Louise Benson from Elephant Magazine interviewed Ellie MacGarry.
Here is an excerpt:
"Intimacy and introspection come together in the work of Ellie MacGarry. Her paintings frequently feature tight crops of skin, hair and/or nails, focusing in on the parts of our body that are endlessly renewed. She is interested in the ongoing personal transformation that we each experience, and she emphasizes the many guises that we wear through the gradual stripping away of these layers. Buttons and ribbons come undone, and a casual nip-slip becomes full-frontal nudity.
MacGarry, who recently completed an MFA at the Slade School of Fine Art, also works with ceramics to extend the world of her paintings; combs thick with hair or scattered nail clippings take on a surreal tone when awkwardly rendered in clay.
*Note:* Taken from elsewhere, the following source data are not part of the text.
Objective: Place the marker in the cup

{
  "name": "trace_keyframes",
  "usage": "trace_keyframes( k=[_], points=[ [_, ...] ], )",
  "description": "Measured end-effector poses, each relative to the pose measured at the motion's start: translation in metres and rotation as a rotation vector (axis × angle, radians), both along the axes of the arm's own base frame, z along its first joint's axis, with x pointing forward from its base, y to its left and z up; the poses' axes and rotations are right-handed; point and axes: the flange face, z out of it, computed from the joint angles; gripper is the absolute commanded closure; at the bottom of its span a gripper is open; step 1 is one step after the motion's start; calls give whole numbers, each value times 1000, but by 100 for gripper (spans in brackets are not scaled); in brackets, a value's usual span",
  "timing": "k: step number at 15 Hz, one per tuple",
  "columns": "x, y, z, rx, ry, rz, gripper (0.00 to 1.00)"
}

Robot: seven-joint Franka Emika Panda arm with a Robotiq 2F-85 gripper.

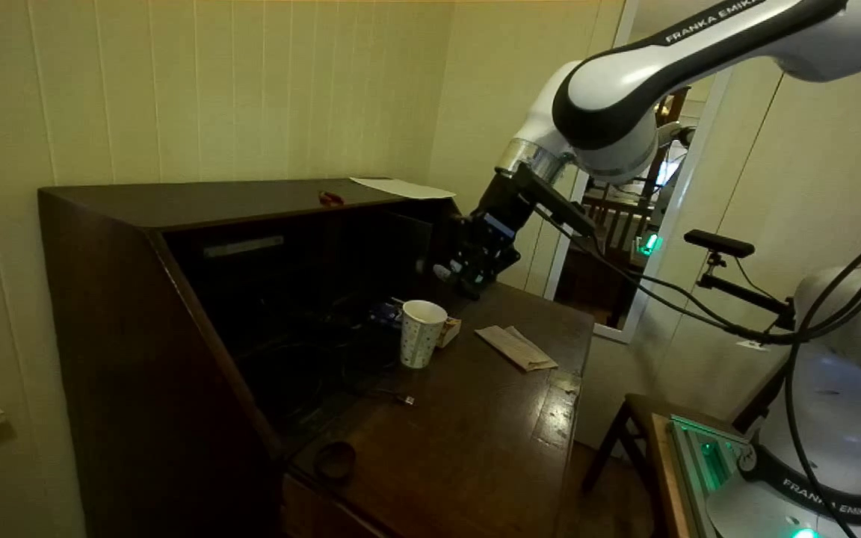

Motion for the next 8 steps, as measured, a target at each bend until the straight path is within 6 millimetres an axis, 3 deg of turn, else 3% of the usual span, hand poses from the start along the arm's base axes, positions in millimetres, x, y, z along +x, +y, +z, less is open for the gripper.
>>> trace_keyframes(
  k=[4, 8],
  points=[
    [3, -45, 14, 204, -19, -106, 95],
    [-5, -84, 13, 425, -16, -165, 95]
  ],
)
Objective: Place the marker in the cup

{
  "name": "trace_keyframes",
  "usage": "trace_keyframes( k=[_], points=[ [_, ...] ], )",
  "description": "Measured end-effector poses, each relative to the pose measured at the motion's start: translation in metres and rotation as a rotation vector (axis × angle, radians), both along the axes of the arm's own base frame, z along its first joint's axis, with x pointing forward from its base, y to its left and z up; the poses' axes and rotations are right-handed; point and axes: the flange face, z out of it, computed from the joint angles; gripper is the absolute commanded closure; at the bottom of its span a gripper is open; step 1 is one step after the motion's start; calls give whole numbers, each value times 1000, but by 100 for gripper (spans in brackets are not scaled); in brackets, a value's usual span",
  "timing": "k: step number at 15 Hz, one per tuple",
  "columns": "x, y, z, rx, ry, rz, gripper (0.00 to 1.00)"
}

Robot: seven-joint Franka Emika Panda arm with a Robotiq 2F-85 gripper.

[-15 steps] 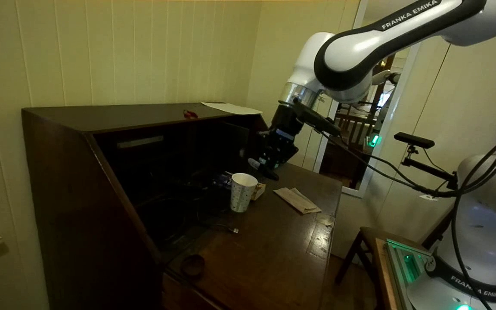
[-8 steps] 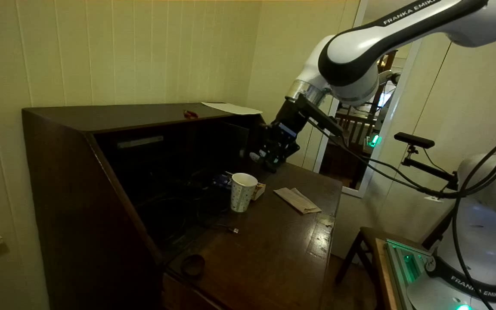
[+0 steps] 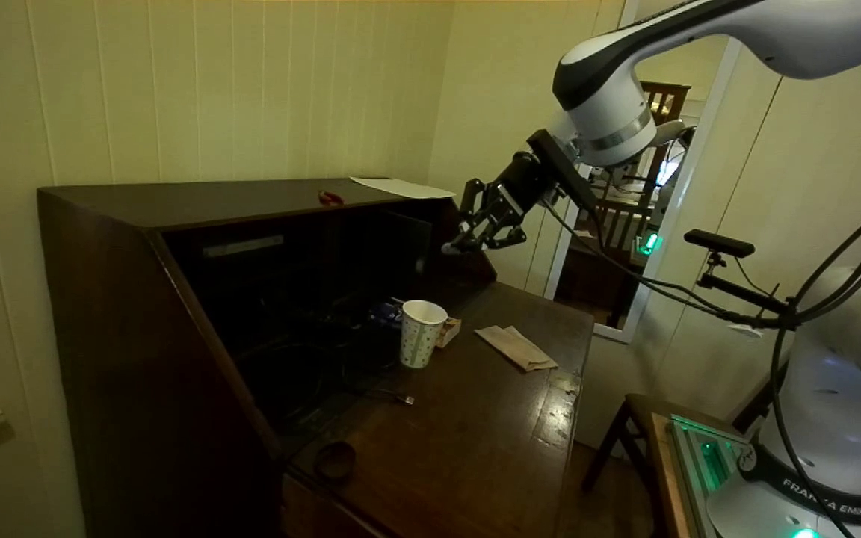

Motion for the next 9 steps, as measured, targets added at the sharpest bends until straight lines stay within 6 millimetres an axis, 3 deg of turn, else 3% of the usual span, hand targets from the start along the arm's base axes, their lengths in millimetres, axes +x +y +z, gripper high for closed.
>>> trace_keyframes(
  k=[2, 3, 4, 5, 9],
  points=[
    [-4, -12, -8, 113, 11, -20, 95],
    [-5, -17, -15, 166, 27, -39, 79],
    [-6, -21, -21, 172, 36, -44, 79],
    [-5, -22, -23, 170, 39, -45, 95],
    [-4, -21, -26, 193, 56, -45, 95]
  ],
)
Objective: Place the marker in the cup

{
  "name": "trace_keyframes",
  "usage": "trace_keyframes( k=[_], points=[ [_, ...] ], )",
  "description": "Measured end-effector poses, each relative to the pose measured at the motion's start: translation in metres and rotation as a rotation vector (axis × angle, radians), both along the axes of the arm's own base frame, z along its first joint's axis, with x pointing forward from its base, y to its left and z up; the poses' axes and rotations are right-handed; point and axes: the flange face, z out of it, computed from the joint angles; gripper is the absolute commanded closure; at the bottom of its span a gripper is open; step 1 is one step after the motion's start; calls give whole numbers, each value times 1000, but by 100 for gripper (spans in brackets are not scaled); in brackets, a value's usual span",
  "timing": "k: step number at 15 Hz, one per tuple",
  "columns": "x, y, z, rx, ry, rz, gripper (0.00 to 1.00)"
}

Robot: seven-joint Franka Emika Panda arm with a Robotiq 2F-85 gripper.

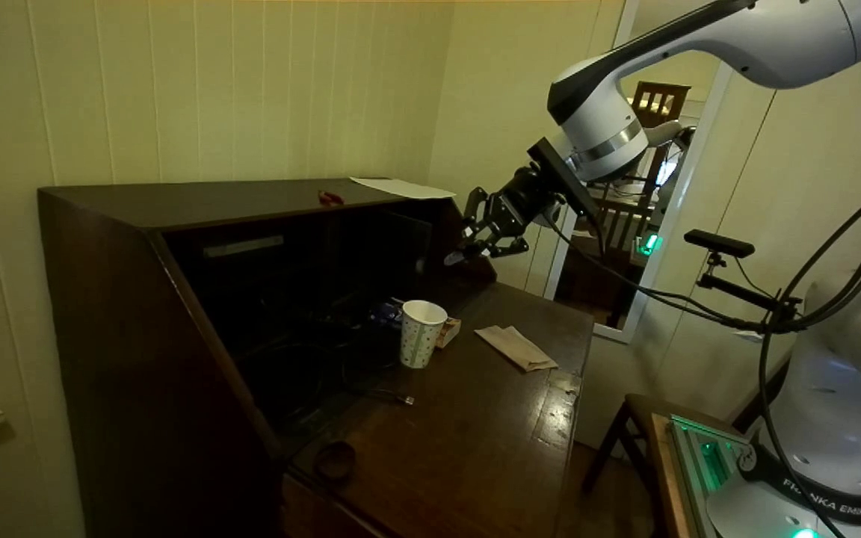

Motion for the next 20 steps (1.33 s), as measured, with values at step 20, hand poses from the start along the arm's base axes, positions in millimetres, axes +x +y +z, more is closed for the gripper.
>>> trace_keyframes(
  k=[20],
  points=[
    [65, -58, -103, 464, 291, -143, 95]
  ],
)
A plate of tomato pasta takes on a strangely hairy quality in one painting, while in others pubic hair peeps out of garments and hemlines, as humorous as it is uncanny.
What is hidden and what is exposed is often central to your paintings, looking closely at garments and how they relate to the naked body beneath. Why do you often choose to focus on the relationship between these elements?
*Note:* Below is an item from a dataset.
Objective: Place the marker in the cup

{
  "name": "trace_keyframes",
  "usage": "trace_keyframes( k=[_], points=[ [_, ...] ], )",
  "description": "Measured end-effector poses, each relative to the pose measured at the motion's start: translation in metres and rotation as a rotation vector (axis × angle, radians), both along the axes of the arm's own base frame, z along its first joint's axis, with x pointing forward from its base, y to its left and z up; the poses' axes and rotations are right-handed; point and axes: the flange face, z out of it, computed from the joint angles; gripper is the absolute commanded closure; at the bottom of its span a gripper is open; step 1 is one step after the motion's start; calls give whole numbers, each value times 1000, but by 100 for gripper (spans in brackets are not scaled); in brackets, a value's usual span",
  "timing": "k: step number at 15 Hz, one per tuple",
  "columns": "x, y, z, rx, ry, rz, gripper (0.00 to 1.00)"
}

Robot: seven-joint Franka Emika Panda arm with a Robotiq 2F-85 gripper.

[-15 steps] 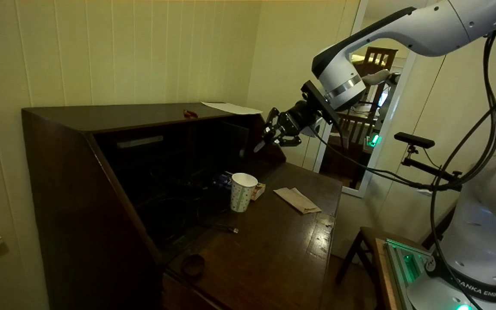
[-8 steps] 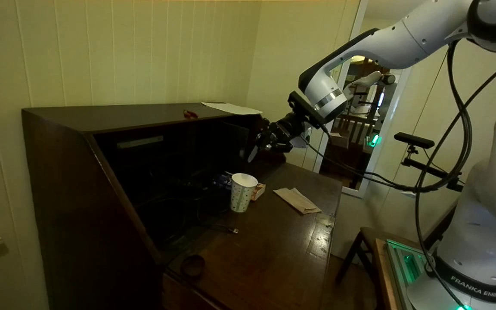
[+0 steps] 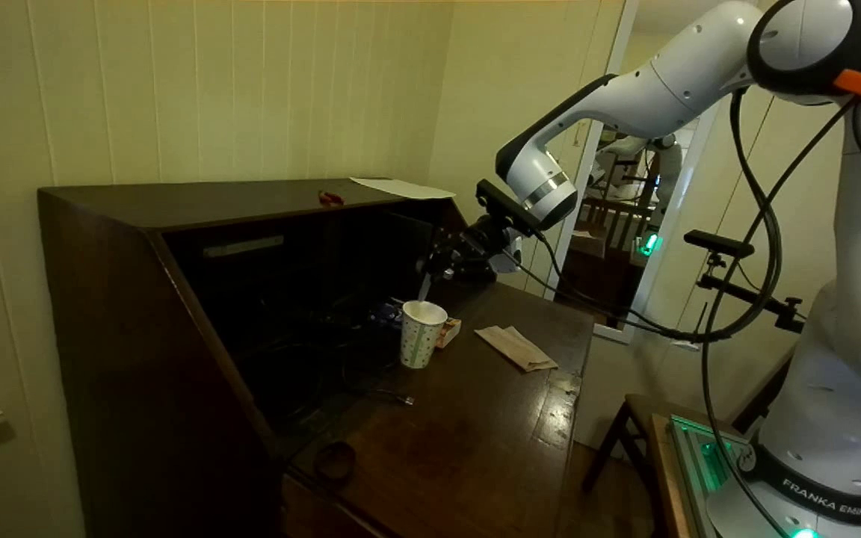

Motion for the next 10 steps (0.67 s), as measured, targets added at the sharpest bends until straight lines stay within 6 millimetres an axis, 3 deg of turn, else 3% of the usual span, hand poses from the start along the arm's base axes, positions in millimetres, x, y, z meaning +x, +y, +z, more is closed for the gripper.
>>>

I think it functions in different ways in different paintings. At times I am really interested in the idea of assertive undressing, that the cloth hasn’t just fallen away but that the person has allowed it, and is offering this portion of themselves to you freely. In other works I think of it more as an unravelling; unbuttoned and undone after a long day, shifting from your public body to your private body.
Despite its negative or self-indulgent connotations I really love the expression “navel gazing”; I like to think of it as looking into our bodies in order to get to know ourselves better or to feel closer to ourselves. There’s a sense of tender introspection in being alone with our bodies; it’s an intimate and complex relationship.
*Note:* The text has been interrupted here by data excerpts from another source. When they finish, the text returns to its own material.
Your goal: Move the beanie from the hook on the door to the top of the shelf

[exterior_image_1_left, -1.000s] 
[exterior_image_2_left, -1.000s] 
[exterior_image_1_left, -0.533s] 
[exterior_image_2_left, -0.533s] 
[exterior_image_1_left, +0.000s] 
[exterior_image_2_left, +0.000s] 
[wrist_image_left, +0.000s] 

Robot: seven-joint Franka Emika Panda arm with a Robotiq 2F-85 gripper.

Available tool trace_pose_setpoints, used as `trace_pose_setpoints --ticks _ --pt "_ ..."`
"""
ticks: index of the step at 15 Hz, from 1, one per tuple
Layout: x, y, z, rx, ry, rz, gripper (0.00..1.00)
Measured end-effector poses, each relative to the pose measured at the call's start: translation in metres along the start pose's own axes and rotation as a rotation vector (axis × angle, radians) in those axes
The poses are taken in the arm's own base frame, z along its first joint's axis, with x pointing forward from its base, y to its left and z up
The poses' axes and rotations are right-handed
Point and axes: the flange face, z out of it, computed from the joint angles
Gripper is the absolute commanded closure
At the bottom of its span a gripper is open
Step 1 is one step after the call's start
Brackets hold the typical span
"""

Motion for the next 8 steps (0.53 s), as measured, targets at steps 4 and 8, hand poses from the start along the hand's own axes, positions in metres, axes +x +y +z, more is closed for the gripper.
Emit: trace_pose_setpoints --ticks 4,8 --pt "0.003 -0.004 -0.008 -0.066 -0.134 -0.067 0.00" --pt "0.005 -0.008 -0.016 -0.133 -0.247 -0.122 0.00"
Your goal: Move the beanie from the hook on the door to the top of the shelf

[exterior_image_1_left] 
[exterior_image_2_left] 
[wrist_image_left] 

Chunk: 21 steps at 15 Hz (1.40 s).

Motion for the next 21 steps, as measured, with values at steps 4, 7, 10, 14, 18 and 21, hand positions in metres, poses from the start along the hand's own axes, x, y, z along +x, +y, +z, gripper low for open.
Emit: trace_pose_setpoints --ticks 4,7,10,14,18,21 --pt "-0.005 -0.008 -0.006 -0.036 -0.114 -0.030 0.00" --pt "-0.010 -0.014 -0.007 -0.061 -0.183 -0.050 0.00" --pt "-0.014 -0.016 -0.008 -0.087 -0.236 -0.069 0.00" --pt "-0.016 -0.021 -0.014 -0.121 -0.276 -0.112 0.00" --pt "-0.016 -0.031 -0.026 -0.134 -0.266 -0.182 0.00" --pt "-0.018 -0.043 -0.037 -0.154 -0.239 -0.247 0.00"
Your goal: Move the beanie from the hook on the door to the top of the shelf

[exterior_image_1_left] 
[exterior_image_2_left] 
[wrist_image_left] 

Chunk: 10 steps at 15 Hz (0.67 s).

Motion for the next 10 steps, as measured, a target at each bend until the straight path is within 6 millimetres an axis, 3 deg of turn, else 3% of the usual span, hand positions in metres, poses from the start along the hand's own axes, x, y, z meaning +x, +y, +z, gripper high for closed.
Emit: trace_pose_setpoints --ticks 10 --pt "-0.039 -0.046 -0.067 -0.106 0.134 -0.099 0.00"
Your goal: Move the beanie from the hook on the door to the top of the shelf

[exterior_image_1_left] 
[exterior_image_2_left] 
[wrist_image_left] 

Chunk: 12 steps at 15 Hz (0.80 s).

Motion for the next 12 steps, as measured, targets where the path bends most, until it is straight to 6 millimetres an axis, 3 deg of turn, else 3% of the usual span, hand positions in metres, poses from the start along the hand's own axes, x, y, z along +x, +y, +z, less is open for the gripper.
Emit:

This motif of undressing also functions as a metaphor for the general feeling of exposure we might feel day-to-day—exposing ourselves through what we say (and don’t say), what we reveal to others and what we want to keep to ourselves. Clothes give us a lot of choice about how we present ourselves to others, but when they fall away we are just left with what’s underneath: our bare state.
Hair is another common motif in your work, suggestive of everything from childhood trips to the hairdressers to the private eroticism of pubic hair. What interests you particularly about hair?
I think what really interests me is less about hair itself and more about these moments of potential transformation, of the shedding of old, of the intimate closeness with someone you have only just met—their fingers on your neck, of being confronted with your own reflection for longer than you might like. There is such a duality of fear and excitement at the prospect of leaving as someone different to when you entered.
The first painting I made of pubic hair is called Fear of Flying Low, which stemmed from imagining an undone fly occurring while for some reason the person wasn’t wearing any underwear. It’s quite a large painting so it becomes abstract in a way: two areas of paint—curling brown lines and smooth blue fabric as contrasting zones of inside and outside.
I struggle to relate to the hairless bodies that have been represented throughout art history, and that are still the dominant representation (of women particularly) in the media today. I have always been really interested in masks and wigs so the merkin paintings stemmed from a fascination in the discovery of these pubic wigs—they are kind of ridiculous but there is something fun and humorous about them. They veer into the carnivalesque of dress-up, blurring lines between human and animal, real and fake. They both reveal and conceal."